I like the heft and styling, it is definitely masculine, and the bright green dials and numbers are fantastic when you are laying in the tent during deer season and don't have to fumble for a head lamp to see if you have three hours or three minutes before you get up and meet the cold blackness of morning. The other brilliant idea is the orange illumination for 12 O' Clock. It may not sound like that big of a deal but if the watch is off your wrist and on the desk top in a dark hotel room it can be hard to tell exactly what time it is. The orange dot allows for immediate perspective.
How is that made possible?
Implanted tritium undergoes what is called beta decay. This is a release of electrons which causes a phosphor layer to fluoresce. When being manufactured a length of borosilicate glass tubing has its inside surface coated with a phosphor-containing compound and filled with radioactive tritium. The tube is then fused with a CO2 laser at the desired length. The borosilicate is relied on for its strength and resistance to breakage. In the tube, the tritium gives off a steady stream of electrons due to beta decay. The particles excite the phosphor, and hence you get the emitting low and constant glow to the watch hands.

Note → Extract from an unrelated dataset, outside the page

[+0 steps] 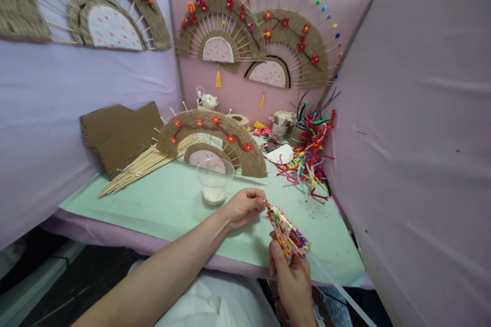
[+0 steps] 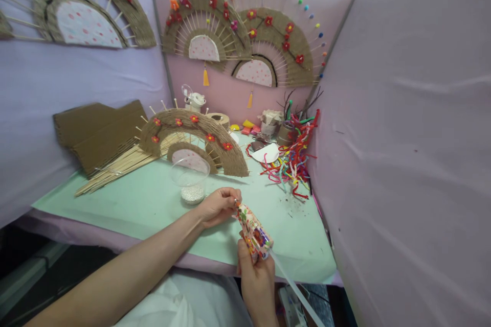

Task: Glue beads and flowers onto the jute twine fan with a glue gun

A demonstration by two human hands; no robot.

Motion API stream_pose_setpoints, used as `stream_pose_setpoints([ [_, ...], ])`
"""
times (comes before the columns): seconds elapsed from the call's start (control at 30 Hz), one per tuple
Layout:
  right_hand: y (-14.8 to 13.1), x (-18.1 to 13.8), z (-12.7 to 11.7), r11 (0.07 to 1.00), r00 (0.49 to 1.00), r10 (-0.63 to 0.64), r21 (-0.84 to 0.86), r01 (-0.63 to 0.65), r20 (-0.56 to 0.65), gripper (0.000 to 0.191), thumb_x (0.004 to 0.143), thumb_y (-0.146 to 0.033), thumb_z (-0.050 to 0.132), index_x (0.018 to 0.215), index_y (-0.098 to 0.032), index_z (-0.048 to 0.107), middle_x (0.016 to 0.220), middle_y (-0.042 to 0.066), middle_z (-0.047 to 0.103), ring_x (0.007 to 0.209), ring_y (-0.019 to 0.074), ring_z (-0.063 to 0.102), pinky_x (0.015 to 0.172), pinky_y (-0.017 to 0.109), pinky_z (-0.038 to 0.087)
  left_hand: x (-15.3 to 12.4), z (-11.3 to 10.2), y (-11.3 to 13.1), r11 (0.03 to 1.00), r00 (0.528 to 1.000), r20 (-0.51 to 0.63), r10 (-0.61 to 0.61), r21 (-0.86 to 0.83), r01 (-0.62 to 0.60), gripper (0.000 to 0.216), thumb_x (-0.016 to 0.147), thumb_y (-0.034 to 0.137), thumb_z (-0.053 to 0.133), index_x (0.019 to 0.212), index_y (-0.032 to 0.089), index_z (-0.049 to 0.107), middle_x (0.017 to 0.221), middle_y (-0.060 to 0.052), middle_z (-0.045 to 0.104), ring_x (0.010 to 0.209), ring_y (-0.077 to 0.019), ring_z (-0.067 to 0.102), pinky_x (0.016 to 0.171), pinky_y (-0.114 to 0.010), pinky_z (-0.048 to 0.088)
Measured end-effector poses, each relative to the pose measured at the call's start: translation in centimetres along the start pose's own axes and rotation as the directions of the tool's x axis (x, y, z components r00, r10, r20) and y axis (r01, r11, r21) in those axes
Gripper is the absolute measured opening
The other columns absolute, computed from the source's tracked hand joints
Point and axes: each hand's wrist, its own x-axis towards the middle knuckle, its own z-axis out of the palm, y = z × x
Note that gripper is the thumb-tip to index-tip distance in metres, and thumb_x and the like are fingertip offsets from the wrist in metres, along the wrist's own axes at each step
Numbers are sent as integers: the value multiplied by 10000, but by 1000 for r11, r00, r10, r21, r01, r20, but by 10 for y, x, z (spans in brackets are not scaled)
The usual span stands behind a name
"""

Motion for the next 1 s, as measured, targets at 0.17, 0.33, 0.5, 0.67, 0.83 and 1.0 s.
stream_pose_setpoints([
  [0.17, 3, 1, -2, 1000, 1000, -14, -27, 14, 8, 413, 804, -532, 544, 809, -149, 700, 455, -32, 470, 440, 142, 453, 464, 263, 379, 0, -1, -1, 1000, 1000, 0, -3, 5, 3, 353, 448, 345, 888, 569, 132, 634, 567, 13, 511, 544, -78, 413, 558, -226, 290],
  [0.33, 1, 0, 0, 1000, 1000, -14, 10, 14, -4, 396, 812, -518, 542, 825, -149, 685, 443, -45, 443, 425, 137, 432, 442, 256, 358, 0, -1, -1, 1000, 1000, -2, -4, 5, 4, 353, 443, 343, 891, 560, 136, 631, 559, 16, 504, 546, -80, 418, 562, -225, 303],
  [0.5, -2, -1, 3, 999, 1000, -24, 27, 24, -6, 384, 819, -516, 536, 844, -153, 659, 444, -57, 425, 423, 130, 412, 447, 252, 342, 0, -1, -1, 1000, 1000, 11, 0, 11, 0, 353, 456, 357, 884, 565, 134, 633, 559, 15, 504, 537, -77, 408, 559, -229, 297],
  [0.67, 3, 0, 0, 1000, 1000, 0, 12, 0, 29, 399, 818, -526, 526, 861, -150, 653, 453, -52, 441, 444, 140, 430, 478, 262, 355, 0, -1, -1, 1000, 1000, 23, 10, 8, -10, 340, 471, 351, 880, 568, 133, 637, 551, 19, 494, 527, -75, 398, 555, -233, 292],
  [0.83, 7, 1, -3, 1000, 998, 9, -23, -8, 57, 407, 832, -531, 505, 866, -152, 651, 460, -41, 460, 453, 151, 449, 483, 272, 356, 0, -1, -1, 1000, 1000, 16, -2, 11, 2, 348, 461, 357, 882, 567, 133, 638, 555, 19, 498, 528, -76, 400, 561, -236, 296],
  [1.0, 8, 2, -1, 999, 999, -37, -39, 38, 35, 385, 846, -513, 497, 859, -160, 650, 460, -43, 454, 456, 150, 447, 487, 269, 358, 0, 0, -1, 1000, 1000, 17, 5, 17, -6, 352, 460, 365, 881, 564, 133, 638, 547, 17, 501, 532, -78, 402, 563, -234, 287],
])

Or so I've (cough) read elsewhere.
The other thing I have personally come to like (and you don't have to have a Luminox for this) is the rubber wrist band. Laugh if you want but I have worn a fixed stainless clasp band on my two previous watches for twenty years. Now having the option of being able to wear my watch on the outside of a winter jacket or wet-suit, instead of fumbling with gloves to push clothing back is a nice option to have.
If you are looking for a rugged, hard use watch that you can take anywhere and do damn near anything to Luminox is probably the way to go. Because after all you must be doing something right as a company when the Federal Government allows you to laser engrave the Special Warfare insignia on the back of your watch.